• **What is required**: The answer must consist of every line from the data that holds "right".
*** Dataset section Section Begins ***
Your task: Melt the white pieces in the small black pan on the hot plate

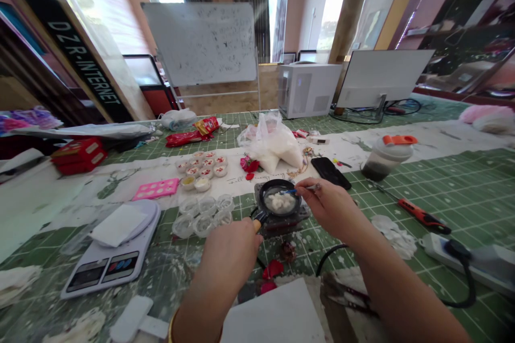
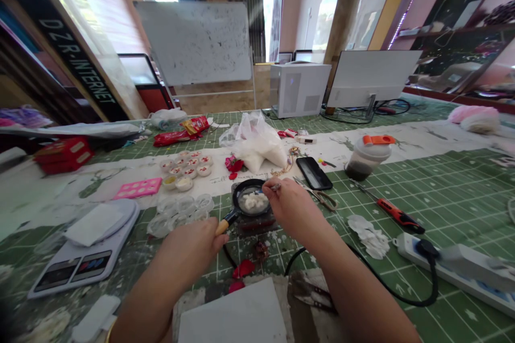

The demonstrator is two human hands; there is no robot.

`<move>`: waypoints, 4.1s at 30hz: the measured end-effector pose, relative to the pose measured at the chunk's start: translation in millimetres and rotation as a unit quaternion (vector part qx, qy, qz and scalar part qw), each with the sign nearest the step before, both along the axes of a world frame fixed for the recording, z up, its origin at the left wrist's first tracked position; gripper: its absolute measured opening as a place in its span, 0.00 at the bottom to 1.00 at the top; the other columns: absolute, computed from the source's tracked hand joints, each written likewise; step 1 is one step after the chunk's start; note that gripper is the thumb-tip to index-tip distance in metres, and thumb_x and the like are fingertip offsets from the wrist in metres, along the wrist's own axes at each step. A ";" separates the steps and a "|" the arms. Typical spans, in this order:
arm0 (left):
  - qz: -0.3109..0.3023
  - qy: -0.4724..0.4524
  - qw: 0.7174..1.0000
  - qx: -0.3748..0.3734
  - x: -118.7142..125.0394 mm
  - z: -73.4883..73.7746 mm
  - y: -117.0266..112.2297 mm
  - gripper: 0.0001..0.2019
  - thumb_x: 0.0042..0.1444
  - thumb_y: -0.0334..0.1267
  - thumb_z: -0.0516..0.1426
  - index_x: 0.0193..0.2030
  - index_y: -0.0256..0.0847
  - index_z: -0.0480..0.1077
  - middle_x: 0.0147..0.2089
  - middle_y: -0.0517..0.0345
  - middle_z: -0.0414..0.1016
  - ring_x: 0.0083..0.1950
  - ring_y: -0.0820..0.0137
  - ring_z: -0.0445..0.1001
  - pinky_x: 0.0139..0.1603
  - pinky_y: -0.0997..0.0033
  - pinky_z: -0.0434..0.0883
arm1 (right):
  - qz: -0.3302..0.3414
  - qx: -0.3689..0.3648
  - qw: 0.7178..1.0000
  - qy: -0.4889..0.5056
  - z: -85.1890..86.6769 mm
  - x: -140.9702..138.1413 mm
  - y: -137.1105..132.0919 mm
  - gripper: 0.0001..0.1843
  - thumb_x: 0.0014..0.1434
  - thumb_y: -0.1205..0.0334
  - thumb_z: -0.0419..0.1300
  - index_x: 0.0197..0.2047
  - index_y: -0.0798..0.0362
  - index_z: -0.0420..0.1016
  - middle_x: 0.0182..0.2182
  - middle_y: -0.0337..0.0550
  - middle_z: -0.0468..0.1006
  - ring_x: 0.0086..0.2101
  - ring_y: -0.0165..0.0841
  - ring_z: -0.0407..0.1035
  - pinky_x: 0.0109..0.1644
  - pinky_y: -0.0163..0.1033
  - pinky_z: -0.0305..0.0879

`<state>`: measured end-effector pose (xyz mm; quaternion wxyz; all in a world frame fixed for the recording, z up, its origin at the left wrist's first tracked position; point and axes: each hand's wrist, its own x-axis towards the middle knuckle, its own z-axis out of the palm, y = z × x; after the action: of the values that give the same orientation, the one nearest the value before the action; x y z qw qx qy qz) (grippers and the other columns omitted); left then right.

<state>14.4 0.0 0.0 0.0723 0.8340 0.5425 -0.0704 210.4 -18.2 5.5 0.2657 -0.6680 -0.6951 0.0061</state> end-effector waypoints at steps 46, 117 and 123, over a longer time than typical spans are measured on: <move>-0.002 0.010 1.000 -0.008 2.3 1.5 0.1 0.11 0.53 0.44 0.46 0.33 0.41 0.64 0.28 0.53 0.72 0.30 0.63 0.72 0.28 0.68 0.63 | 0.066 0.015 0.996 0.061 -1.1 -9.2 -6.7 0.13 0.58 0.60 0.46 0.38 0.52 0.70 0.33 0.43 0.74 0.36 0.32 0.66 0.41 0.36 0.60; -0.011 0.005 1.000 0.007 0.9 -0.1 -1.8 0.12 0.54 0.44 0.45 0.31 0.41 0.64 0.27 0.54 0.71 0.29 0.64 0.72 0.27 0.68 0.63 | 0.036 -0.005 0.999 0.007 6.2 -0.5 -10.5 0.14 0.58 0.59 0.45 0.37 0.51 0.70 0.30 0.41 0.73 0.32 0.31 0.66 0.36 0.34 0.58; -0.006 0.013 1.000 0.010 1.2 0.3 -1.2 0.12 0.53 0.44 0.46 0.31 0.40 0.64 0.28 0.53 0.72 0.29 0.64 0.72 0.27 0.68 0.63 | 0.028 -0.017 0.998 0.045 8.3 0.5 -13.3 0.11 0.57 0.58 0.46 0.38 0.50 0.67 0.28 0.39 0.72 0.30 0.30 0.66 0.34 0.34 0.57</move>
<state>15.6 -1.2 0.3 0.0562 0.8368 0.5393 -0.0758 210.9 -31.5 13.8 0.2848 -0.6518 -0.7007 0.0552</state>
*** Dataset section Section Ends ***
• **Solution to the problem**:
arm1 (right):
`<state>`: measured end-effector pose (xyz mm; quaternion wxyz; all in a world frame fixed for the recording, z up, its origin at the left wrist's first tracked position; point and axes: each hand's wrist, its own x-axis towards the middle knuckle, its own z-axis out of the palm, y = z × x; after the action: of the values that give the same orientation, the one nearest the value before the action; x y z qw qx qy qz) (grippers and the other columns omitted); left then right.

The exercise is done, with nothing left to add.